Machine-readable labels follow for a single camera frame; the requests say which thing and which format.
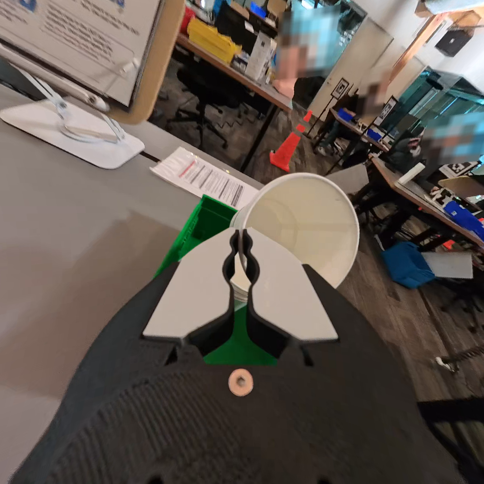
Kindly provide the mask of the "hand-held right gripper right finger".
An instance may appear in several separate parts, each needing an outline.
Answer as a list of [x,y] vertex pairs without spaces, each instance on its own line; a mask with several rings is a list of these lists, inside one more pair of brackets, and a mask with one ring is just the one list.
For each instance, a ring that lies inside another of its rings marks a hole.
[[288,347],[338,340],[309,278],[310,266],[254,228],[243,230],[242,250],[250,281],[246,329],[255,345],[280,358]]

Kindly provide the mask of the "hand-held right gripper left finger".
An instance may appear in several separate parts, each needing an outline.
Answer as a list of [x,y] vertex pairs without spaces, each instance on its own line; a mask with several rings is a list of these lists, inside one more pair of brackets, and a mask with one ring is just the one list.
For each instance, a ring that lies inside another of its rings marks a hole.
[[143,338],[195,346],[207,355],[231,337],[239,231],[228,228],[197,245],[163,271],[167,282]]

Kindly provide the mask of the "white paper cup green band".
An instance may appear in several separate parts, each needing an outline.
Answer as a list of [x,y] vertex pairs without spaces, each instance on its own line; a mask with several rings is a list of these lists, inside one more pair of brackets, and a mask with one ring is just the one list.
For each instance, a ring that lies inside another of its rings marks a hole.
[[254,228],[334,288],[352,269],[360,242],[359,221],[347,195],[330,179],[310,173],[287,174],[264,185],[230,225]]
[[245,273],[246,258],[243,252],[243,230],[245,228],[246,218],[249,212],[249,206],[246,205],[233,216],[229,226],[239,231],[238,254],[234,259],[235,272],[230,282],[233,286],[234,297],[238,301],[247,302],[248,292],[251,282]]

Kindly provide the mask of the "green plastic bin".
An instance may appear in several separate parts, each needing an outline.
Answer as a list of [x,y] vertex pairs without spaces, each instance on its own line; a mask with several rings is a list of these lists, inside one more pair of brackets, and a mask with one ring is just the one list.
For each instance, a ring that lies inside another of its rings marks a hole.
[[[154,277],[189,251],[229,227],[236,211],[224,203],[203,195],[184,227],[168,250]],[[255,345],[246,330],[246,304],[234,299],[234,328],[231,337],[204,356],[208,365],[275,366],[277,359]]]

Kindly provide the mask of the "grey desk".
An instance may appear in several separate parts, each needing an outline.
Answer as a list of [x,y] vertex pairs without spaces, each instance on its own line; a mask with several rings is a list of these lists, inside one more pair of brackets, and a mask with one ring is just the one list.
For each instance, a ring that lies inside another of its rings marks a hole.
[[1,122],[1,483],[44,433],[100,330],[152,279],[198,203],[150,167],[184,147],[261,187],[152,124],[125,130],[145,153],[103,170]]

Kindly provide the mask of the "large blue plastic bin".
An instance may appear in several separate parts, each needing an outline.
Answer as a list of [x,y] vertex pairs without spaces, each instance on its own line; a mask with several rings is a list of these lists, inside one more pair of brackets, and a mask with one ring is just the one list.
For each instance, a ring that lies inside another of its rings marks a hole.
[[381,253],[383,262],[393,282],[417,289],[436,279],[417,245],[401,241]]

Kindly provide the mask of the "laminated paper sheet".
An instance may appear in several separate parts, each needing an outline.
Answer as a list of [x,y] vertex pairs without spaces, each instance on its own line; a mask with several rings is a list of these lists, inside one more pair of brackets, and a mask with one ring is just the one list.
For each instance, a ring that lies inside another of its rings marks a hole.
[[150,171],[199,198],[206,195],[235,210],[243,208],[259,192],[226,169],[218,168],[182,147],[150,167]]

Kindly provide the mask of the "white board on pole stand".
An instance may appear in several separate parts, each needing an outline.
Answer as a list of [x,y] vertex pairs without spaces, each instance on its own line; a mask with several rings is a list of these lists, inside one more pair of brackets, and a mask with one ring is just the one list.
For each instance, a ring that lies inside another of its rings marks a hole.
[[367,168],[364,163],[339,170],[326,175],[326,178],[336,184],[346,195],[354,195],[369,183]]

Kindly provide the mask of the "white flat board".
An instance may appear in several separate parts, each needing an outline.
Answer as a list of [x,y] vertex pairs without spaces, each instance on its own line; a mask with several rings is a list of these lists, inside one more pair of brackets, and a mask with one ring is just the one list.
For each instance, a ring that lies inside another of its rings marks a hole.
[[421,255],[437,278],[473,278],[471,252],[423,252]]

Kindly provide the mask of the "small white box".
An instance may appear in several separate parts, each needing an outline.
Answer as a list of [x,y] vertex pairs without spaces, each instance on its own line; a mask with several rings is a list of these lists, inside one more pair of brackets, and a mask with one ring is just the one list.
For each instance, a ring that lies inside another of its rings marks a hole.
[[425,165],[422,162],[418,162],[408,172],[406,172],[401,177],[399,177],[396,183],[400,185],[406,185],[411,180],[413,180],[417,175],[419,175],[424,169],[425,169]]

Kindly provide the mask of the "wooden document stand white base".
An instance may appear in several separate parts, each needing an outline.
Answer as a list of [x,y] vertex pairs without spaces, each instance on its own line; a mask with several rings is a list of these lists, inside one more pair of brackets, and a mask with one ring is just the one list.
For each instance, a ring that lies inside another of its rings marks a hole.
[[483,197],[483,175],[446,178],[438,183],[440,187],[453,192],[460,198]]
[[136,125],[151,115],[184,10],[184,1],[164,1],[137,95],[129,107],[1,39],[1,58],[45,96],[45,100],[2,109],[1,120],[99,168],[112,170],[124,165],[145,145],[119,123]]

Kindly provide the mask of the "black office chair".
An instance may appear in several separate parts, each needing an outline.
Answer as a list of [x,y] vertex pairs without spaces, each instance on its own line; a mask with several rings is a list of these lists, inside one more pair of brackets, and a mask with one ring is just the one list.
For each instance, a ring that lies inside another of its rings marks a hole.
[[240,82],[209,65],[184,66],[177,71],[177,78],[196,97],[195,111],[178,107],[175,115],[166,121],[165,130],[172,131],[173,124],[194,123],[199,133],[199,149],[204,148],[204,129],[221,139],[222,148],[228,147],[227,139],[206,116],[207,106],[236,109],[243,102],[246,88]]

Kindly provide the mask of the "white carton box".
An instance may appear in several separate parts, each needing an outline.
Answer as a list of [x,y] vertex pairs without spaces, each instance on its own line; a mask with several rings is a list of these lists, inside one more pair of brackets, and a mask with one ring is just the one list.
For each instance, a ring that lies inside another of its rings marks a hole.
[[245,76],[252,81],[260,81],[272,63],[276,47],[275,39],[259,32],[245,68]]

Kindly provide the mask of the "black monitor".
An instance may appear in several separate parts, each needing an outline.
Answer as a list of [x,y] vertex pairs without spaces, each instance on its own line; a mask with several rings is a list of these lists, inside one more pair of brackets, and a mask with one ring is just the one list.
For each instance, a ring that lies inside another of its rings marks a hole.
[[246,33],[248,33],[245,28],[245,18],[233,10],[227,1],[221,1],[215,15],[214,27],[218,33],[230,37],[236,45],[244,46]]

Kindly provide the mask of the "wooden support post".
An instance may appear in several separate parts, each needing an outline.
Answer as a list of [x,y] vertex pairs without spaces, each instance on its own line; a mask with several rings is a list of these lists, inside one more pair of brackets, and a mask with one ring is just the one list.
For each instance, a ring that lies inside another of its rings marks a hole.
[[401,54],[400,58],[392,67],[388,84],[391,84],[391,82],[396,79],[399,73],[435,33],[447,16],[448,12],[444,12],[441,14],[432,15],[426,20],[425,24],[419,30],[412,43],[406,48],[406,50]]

● ● ● ●

= What the task requires =
Each entry gets copied exactly; the pictures stay out.

= Task solution =
Machine-readable labels follow for a single camera frame; the requests say which thing and which format.
Kindly provide the mask of the "hand-held right gripper right finger".
An instance may appear in several separate parts, each needing an outline.
Answer as a list of [x,y] vertex pairs without spaces, each instance on its own line; a mask with several rings is a list of these lists, inside one more pair of brackets, and a mask with one ring is just the one list.
For each instance, a ring that lies inside another of its rings marks a hole.
[[288,347],[338,340],[309,278],[310,266],[254,228],[243,230],[242,250],[250,281],[246,329],[255,345],[280,358]]

Kindly provide the mask of the "hand-held right gripper left finger".
An instance may appear in several separate parts, each needing an outline.
Answer as a list of [x,y] vertex pairs without spaces, each instance on its own line; a mask with several rings is a list of these lists, inside one more pair of brackets, and a mask with one ring is just the one list.
For each instance, a ring that lies inside another of its rings marks a hole.
[[143,338],[195,346],[207,355],[231,337],[239,231],[228,228],[197,245],[163,271],[167,282]]

Kindly provide the mask of the "white paper cup green band".
An instance may appear in several separate parts, each needing an outline.
Answer as a list of [x,y] vertex pairs without spaces, each instance on its own line; a mask with several rings is a list of these lists, inside one more pair of brackets, and a mask with one ring is just the one list.
For each instance, a ring that lies inside another of its rings marks a hole.
[[254,228],[334,288],[352,269],[360,242],[359,221],[347,195],[330,179],[310,173],[287,174],[264,185],[230,225]]
[[245,273],[246,258],[243,252],[243,230],[245,228],[246,218],[249,212],[249,206],[246,205],[233,216],[229,226],[239,231],[238,254],[234,259],[235,272],[230,282],[233,286],[234,297],[238,301],[247,302],[248,292],[251,282]]

Kindly provide the mask of the "green plastic bin".
An instance may appear in several separate parts, each needing an outline.
Answer as a list of [x,y] vertex pairs without spaces, each instance on its own line; a mask with several rings is a list of these lists, inside one more pair of brackets, and a mask with one ring is just the one list.
For each instance, a ring that lies inside another of its rings marks a hole.
[[[154,277],[189,251],[229,227],[236,211],[224,203],[203,195],[184,227],[168,250]],[[255,345],[246,330],[246,304],[234,299],[234,328],[231,337],[204,356],[208,365],[275,366],[277,359]]]

Kindly provide the mask of the "grey desk".
An instance may appear in several separate parts, each needing an outline.
Answer as a list of [x,y] vertex pairs without spaces, each instance on its own line; a mask with several rings is a list of these lists, inside one more pair of brackets, and a mask with one ring is just the one list.
For each instance, a ring that lies inside another of its rings marks a hole.
[[1,122],[1,483],[44,433],[100,330],[152,279],[198,203],[150,167],[184,147],[261,187],[152,124],[125,130],[145,153],[103,170]]

Kindly provide the mask of the "large blue plastic bin".
An instance may appear in several separate parts, each needing an outline.
Answer as a list of [x,y] vertex pairs without spaces, each instance on its own line; a mask with several rings is a list of these lists, inside one more pair of brackets, and a mask with one ring is just the one list.
For each instance, a ring that lies inside another of its rings marks a hole.
[[381,253],[383,262],[393,282],[417,289],[436,279],[417,245],[401,241]]

Kindly provide the mask of the "laminated paper sheet".
An instance may appear in several separate parts, each needing an outline.
Answer as a list of [x,y] vertex pairs without spaces, each instance on its own line; a mask with several rings is a list of these lists, inside one more pair of brackets, and a mask with one ring is just the one list.
For each instance, a ring that lies inside another of its rings marks a hole.
[[150,171],[199,198],[206,195],[235,210],[243,208],[259,192],[226,169],[218,168],[182,147],[150,167]]

Kindly provide the mask of the "white board on pole stand".
An instance may appear in several separate parts, each needing an outline.
Answer as a list of [x,y] vertex pairs without spaces, each instance on its own line; a mask with several rings is a list of these lists, inside one more pair of brackets, and a mask with one ring is just the one list.
For each instance, a ring that lies inside another of its rings marks a hole.
[[367,168],[364,163],[339,170],[326,175],[326,178],[336,184],[346,195],[354,195],[369,183]]

Kindly provide the mask of the "white flat board".
An instance may appear in several separate parts, each needing an outline.
Answer as a list of [x,y] vertex pairs without spaces, each instance on its own line; a mask with several rings is a list of these lists, inside one more pair of brackets, and a mask with one ring is just the one list.
For each instance, a ring that lies inside another of its rings marks a hole.
[[421,255],[437,278],[473,278],[471,252],[423,252]]

Kindly provide the mask of the "small white box".
An instance may appear in several separate parts, each needing an outline.
Answer as a list of [x,y] vertex pairs without spaces, each instance on its own line; a mask with several rings is a list of these lists, inside one more pair of brackets, and a mask with one ring is just the one list.
For each instance, a ring that lies inside another of its rings marks a hole.
[[425,165],[422,162],[418,162],[408,172],[406,172],[401,177],[399,177],[396,183],[400,185],[406,185],[411,180],[413,180],[417,175],[419,175],[424,169],[425,169]]

Kindly provide the mask of the "wooden document stand white base".
An instance may appear in several separate parts, each needing an outline.
Answer as a list of [x,y] vertex pairs without spaces, each instance on its own line; a mask with several rings is a list of these lists, inside one more pair of brackets, and a mask with one ring is just the one list.
For each instance, a ring that lies inside another of its rings marks a hole.
[[483,197],[483,175],[446,178],[438,183],[440,187],[453,192],[460,198]]
[[136,125],[151,115],[184,10],[184,1],[164,1],[137,95],[129,107],[1,39],[1,58],[45,96],[45,100],[2,109],[1,120],[99,168],[112,170],[124,165],[145,145],[119,123]]

Kindly provide the mask of the "black office chair".
An instance may appear in several separate parts, each needing an outline.
Answer as a list of [x,y] vertex pairs without spaces, each instance on its own line; a mask with several rings is a list of these lists, inside one more pair of brackets, and a mask with one ring is just the one list.
For each instance, a ring that lies inside another of its rings marks a hole.
[[240,82],[209,65],[184,66],[177,71],[177,78],[196,97],[195,111],[178,107],[175,115],[166,121],[165,130],[172,131],[173,124],[194,123],[199,133],[199,149],[204,148],[204,129],[221,139],[222,148],[228,147],[227,139],[206,116],[207,106],[236,109],[243,102],[246,88]]

Kindly provide the mask of the "white carton box".
An instance may appear in several separate parts, each needing an outline.
Answer as a list of [x,y] vertex pairs without spaces, each instance on its own line; a mask with several rings is a list of these lists, inside one more pair of brackets, and a mask with one ring is just the one list.
For each instance, a ring that lies inside another of its rings marks a hole.
[[245,76],[252,81],[260,81],[272,63],[276,47],[275,39],[259,32],[245,68]]

Kindly provide the mask of the "black monitor".
An instance may appear in several separate parts, each needing an outline.
Answer as a list of [x,y] vertex pairs without spaces, each instance on its own line; a mask with several rings is a list of these lists, inside one more pair of brackets, and a mask with one ring is just the one list.
For each instance, a ring that lies inside another of its rings marks a hole.
[[246,33],[248,33],[245,28],[245,18],[233,10],[227,1],[221,1],[215,15],[214,27],[218,33],[230,37],[236,45],[244,46]]

Kindly provide the mask of the "wooden support post".
An instance may appear in several separate parts, each needing an outline.
Answer as a list of [x,y] vertex pairs without spaces, each instance on its own line; a mask with several rings is a list of these lists, inside one more pair of brackets, and a mask with one ring is just the one list.
For each instance, a ring that lies inside another of its rings marks a hole.
[[401,54],[400,58],[392,67],[388,84],[391,84],[391,82],[396,79],[399,73],[435,33],[447,16],[448,12],[444,12],[441,14],[432,15],[426,20],[425,24],[419,30],[412,43],[406,48],[406,50]]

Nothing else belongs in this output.